TASK PROMPT: Out of the records below, copy all lines in which the word "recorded" occurs.

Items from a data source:
☆ ☆ ☆
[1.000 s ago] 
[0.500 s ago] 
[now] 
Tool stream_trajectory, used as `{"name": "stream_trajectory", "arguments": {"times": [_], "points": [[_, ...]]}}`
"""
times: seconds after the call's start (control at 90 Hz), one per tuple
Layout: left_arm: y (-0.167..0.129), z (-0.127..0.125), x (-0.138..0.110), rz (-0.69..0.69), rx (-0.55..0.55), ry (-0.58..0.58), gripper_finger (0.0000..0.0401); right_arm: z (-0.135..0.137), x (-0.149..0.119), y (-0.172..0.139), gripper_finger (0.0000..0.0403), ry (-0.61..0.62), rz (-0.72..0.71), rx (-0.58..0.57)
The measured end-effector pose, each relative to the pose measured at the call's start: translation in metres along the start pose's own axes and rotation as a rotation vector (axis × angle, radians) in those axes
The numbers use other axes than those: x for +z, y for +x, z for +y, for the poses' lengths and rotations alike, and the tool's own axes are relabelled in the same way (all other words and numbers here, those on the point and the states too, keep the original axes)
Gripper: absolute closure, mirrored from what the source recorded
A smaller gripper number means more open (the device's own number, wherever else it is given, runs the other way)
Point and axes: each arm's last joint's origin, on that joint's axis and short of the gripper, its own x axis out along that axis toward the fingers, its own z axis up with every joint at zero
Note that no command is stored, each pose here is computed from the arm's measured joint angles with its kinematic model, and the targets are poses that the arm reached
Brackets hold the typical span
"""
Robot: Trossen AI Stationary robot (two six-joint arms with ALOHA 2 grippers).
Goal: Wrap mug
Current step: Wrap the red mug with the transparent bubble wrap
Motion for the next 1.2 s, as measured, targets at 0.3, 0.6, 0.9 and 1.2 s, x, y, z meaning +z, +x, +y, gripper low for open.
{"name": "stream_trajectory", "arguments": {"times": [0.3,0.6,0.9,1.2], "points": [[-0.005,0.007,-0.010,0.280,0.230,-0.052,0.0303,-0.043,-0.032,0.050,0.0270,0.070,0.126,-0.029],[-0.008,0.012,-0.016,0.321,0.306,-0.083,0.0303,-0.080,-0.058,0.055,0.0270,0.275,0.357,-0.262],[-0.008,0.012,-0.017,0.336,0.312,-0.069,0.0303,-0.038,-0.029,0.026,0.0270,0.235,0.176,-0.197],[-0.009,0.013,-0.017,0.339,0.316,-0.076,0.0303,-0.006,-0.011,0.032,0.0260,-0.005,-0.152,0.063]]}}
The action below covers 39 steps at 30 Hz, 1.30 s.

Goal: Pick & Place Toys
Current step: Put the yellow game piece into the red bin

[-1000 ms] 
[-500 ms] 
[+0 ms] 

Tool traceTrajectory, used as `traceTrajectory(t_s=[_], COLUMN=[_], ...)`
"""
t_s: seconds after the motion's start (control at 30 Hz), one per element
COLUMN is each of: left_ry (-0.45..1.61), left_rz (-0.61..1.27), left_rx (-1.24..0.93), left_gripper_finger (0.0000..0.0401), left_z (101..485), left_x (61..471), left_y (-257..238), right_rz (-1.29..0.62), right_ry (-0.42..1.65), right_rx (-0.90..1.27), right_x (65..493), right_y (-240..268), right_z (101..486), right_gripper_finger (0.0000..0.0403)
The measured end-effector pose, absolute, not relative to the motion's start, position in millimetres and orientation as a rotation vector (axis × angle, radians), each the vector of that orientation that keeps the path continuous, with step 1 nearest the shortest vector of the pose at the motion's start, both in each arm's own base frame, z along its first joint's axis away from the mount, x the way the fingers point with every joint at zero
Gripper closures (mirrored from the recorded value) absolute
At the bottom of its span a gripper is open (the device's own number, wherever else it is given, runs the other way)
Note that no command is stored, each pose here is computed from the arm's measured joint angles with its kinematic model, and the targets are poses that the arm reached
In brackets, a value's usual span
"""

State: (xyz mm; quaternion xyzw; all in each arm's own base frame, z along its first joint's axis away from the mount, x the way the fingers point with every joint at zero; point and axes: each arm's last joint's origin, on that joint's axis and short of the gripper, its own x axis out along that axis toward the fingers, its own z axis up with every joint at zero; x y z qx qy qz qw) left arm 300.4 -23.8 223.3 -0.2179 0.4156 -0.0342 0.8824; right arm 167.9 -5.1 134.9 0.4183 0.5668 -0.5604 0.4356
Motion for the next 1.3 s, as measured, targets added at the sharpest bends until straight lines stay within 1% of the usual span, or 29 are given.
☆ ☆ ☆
ANSWER TO THE PROBLEM:
Gripper: absolute closure, mirrored from what the source recorded
Gripper closures (mirrored from the recorded value) absolute

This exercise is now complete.